[Your instructions]
Copy all lines below that use the word "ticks".

[Provided data]
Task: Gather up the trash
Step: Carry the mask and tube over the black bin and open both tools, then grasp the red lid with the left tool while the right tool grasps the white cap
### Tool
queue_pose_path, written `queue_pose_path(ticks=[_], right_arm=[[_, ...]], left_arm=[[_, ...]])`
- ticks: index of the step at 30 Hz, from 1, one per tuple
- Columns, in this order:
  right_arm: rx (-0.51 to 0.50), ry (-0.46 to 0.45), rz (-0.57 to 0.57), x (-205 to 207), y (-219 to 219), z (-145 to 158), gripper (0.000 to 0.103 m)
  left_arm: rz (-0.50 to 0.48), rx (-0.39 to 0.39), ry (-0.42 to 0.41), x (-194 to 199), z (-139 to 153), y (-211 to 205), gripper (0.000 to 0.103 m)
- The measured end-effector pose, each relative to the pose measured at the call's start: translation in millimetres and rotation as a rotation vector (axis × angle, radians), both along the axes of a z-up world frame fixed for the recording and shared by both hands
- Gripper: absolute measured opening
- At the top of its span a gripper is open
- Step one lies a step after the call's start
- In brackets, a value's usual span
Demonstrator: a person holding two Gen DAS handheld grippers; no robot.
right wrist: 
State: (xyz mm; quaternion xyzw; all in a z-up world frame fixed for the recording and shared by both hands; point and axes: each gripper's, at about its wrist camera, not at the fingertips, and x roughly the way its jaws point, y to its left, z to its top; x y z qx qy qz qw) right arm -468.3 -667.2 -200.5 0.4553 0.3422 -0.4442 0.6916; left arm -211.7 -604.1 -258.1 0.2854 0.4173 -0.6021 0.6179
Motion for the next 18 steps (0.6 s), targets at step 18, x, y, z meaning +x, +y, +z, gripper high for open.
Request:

[Exercise answer]
queue_pose_path, written `queue_pose_path(ticks=[_], right_arm=[[_, ...]], left_arm=[[_, ...]])`
- ticks: index of the step at 30 Hz, from 1, one per tuple

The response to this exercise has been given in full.